DATASET ENTRIES:
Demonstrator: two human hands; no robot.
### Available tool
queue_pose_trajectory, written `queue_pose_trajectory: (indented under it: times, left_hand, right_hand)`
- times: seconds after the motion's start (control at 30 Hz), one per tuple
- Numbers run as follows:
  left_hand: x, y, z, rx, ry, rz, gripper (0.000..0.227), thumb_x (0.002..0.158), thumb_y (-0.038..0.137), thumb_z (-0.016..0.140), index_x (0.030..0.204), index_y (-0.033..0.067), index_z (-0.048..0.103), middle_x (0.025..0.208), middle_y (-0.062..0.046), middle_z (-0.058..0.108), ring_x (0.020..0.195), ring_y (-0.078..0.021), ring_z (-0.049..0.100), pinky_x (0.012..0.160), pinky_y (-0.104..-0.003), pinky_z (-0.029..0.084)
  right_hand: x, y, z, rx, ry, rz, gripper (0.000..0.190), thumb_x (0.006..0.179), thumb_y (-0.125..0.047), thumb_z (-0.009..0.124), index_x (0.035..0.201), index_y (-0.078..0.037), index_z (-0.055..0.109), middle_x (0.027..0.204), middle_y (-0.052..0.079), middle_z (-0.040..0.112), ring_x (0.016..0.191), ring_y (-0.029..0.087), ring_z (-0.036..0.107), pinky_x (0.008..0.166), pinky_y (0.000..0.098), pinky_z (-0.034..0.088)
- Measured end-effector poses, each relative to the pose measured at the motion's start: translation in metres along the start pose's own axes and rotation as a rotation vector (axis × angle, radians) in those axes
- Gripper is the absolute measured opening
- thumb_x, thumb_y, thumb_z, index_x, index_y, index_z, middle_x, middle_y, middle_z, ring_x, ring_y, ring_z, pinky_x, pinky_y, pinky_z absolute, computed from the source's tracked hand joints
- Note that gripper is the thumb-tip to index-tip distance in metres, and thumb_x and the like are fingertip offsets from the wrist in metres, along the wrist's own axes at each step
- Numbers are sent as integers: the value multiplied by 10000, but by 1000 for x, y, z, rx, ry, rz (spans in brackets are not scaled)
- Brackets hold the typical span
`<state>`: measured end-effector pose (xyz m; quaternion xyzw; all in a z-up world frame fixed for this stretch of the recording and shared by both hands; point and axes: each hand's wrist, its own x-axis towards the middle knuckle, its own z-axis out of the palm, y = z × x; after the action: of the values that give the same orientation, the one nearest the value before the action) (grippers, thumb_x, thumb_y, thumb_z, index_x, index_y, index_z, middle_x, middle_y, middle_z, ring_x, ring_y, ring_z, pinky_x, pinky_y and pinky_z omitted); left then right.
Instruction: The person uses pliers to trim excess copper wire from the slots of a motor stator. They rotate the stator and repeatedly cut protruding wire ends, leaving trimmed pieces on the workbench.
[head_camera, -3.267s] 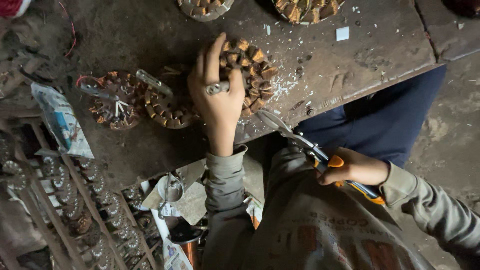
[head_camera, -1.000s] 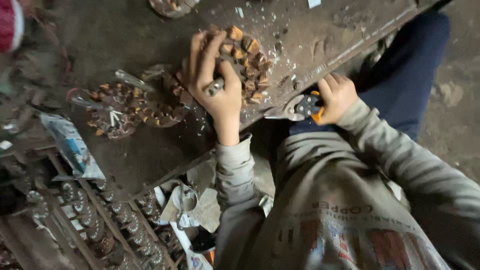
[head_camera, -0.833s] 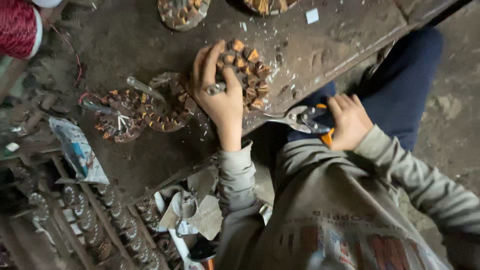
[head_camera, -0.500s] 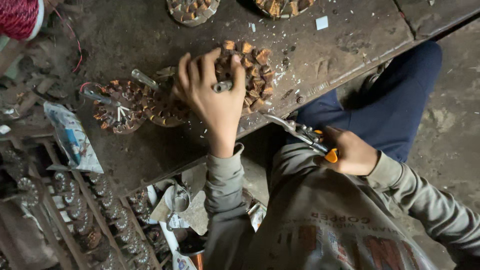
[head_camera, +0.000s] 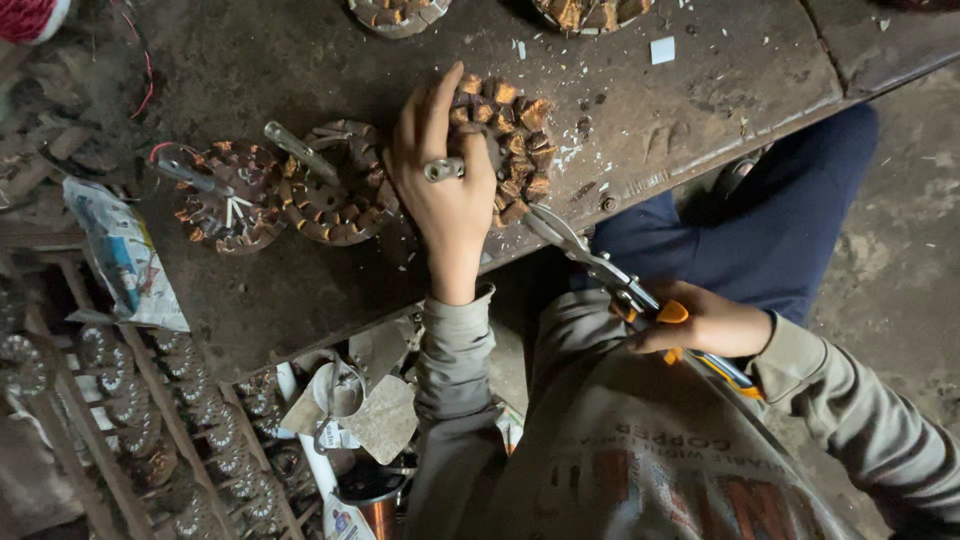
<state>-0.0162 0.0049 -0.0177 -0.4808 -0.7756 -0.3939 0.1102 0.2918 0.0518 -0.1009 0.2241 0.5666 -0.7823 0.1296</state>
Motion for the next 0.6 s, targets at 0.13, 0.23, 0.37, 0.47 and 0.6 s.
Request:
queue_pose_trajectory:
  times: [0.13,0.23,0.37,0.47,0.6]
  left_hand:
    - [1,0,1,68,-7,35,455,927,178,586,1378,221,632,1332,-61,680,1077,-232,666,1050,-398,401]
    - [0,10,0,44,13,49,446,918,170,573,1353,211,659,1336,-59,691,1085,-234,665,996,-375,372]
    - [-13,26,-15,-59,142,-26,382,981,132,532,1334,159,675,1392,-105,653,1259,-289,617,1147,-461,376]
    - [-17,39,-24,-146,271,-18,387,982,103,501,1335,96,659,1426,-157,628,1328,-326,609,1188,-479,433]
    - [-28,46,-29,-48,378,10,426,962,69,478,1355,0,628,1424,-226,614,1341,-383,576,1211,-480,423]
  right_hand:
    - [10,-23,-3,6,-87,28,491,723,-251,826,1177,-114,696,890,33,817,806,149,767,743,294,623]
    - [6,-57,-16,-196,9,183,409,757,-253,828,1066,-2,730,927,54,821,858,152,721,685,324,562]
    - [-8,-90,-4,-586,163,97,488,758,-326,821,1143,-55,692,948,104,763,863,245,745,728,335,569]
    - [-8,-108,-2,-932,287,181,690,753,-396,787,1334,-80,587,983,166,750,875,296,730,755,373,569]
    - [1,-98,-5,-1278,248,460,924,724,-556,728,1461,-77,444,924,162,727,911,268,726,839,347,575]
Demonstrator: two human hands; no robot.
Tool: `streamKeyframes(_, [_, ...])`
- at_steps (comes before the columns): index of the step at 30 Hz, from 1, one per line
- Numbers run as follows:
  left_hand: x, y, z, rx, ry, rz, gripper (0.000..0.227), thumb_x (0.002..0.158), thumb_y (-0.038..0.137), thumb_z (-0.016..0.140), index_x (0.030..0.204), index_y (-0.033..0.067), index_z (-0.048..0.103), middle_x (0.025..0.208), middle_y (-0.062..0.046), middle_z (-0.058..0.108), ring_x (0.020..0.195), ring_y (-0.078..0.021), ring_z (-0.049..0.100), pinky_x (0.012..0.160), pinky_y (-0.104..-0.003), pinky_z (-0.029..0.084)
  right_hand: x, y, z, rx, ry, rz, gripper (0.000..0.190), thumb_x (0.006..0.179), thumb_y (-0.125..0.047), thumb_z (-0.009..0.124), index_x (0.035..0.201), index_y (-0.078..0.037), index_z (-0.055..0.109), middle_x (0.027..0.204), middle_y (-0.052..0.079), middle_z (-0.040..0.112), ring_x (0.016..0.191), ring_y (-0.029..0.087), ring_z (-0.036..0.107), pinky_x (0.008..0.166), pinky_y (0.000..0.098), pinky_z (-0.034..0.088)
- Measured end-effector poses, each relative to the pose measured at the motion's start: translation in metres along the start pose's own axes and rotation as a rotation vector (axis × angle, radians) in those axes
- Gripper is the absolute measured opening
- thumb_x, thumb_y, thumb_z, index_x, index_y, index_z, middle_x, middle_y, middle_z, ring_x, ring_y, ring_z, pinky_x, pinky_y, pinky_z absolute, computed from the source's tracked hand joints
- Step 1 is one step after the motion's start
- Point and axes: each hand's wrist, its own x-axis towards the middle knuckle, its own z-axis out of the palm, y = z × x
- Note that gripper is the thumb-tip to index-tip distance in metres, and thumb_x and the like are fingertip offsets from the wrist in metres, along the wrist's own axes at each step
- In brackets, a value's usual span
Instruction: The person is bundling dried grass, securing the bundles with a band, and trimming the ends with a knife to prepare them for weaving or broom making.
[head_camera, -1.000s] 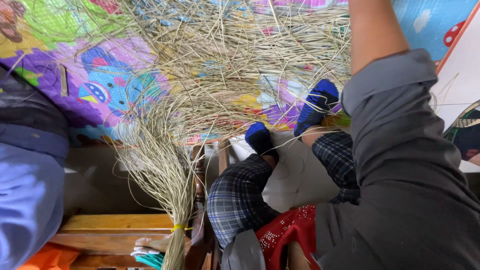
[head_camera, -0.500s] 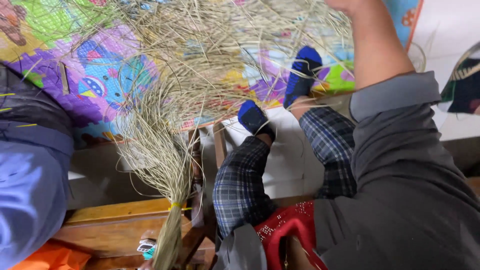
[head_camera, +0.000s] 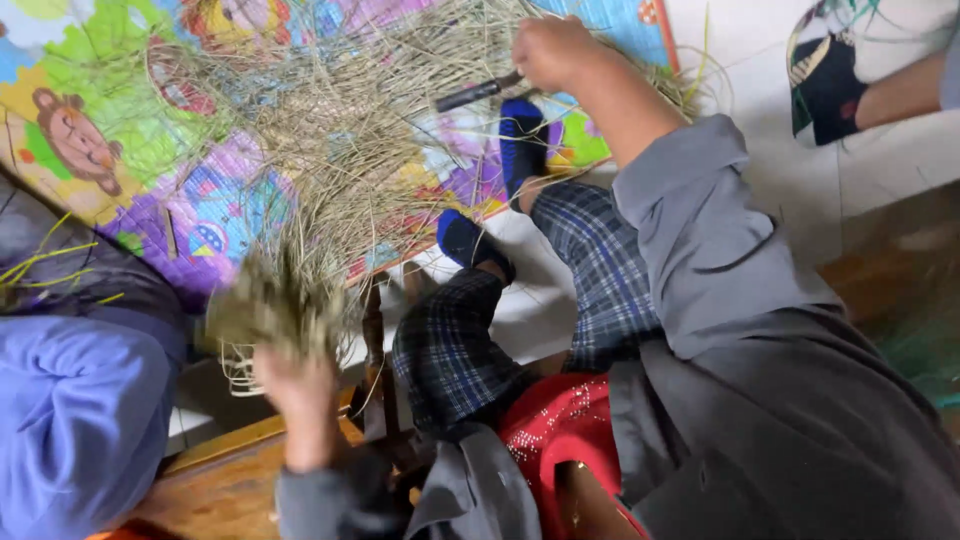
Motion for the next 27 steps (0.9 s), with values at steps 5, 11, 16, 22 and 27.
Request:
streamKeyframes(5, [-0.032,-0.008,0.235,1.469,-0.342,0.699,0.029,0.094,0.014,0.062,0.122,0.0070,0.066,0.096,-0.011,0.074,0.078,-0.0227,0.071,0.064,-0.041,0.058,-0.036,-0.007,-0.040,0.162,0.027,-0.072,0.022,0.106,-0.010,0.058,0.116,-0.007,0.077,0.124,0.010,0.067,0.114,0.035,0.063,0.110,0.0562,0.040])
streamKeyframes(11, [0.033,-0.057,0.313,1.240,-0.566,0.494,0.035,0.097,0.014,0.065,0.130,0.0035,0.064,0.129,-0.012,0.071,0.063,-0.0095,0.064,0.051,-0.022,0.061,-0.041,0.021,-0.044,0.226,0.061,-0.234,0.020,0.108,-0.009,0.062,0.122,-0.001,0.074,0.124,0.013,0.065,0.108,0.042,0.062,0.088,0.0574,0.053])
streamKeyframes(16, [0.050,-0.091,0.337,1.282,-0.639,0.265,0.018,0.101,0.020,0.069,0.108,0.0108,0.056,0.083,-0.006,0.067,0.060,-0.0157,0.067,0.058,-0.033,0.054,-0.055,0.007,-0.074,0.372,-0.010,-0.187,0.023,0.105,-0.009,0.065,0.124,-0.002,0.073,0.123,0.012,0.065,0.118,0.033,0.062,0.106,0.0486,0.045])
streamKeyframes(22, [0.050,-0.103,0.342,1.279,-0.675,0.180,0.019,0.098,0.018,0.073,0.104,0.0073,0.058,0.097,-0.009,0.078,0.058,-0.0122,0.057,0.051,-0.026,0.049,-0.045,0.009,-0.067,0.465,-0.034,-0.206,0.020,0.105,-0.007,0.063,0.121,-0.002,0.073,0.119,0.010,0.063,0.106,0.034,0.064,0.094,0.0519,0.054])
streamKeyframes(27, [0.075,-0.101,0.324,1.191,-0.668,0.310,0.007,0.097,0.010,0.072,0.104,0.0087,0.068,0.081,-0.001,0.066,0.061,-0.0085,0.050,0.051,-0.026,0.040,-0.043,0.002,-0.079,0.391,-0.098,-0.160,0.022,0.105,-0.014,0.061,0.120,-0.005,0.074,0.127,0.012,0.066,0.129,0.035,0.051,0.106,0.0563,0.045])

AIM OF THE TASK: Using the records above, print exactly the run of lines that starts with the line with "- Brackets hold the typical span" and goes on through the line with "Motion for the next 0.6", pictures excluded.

SOLUTION TO THE PROBLEM:
- Brackets hold the typical span
`<state>`: measured end-effector pose (xyz m; quaternion xyzw; all in a z-up world frame fixed for this stretch of the recording and shared by both hands; point and axes: each hand's wrist, its own x-axis towards the middle knuckle, its own z-axis out of the palm, y = z × x; after the action: of the values that give the same orientation, the one nearest the value before the action) (grippers, thumb_x, thumb_y, thumb_z, index_x, index_y, index_z, middle_x, middle_y, middle_z, ring_x, ring_y, ring_z, pinky_x, pinky_y and pinky_z omitted); left then right.
Instruction: The person uses pliers to trim excess copper wire from the slots of a motor stator. They rotate the stator and repeatedly cut protruding wire ends, leaving trimmed pieces on the workbench.
[head_camera, -3.267s] 
[head_camera, -1.000s] 
[head_camera, -0.833s] 
[head_camera, -0.500s] 
[head_camera, +0.000s] 
<state>-0.0162 0.0049 -0.0177 -0.4808 -0.7756 -0.3939 0.1102 0.2918 0.0518 -0.1009 0.2241 0.5666 -0.7823 0.1296</state>
Motion for the next 0.6 s, targets at 0.13, 0.23, 0.37, 0.47 and 0.6 s.

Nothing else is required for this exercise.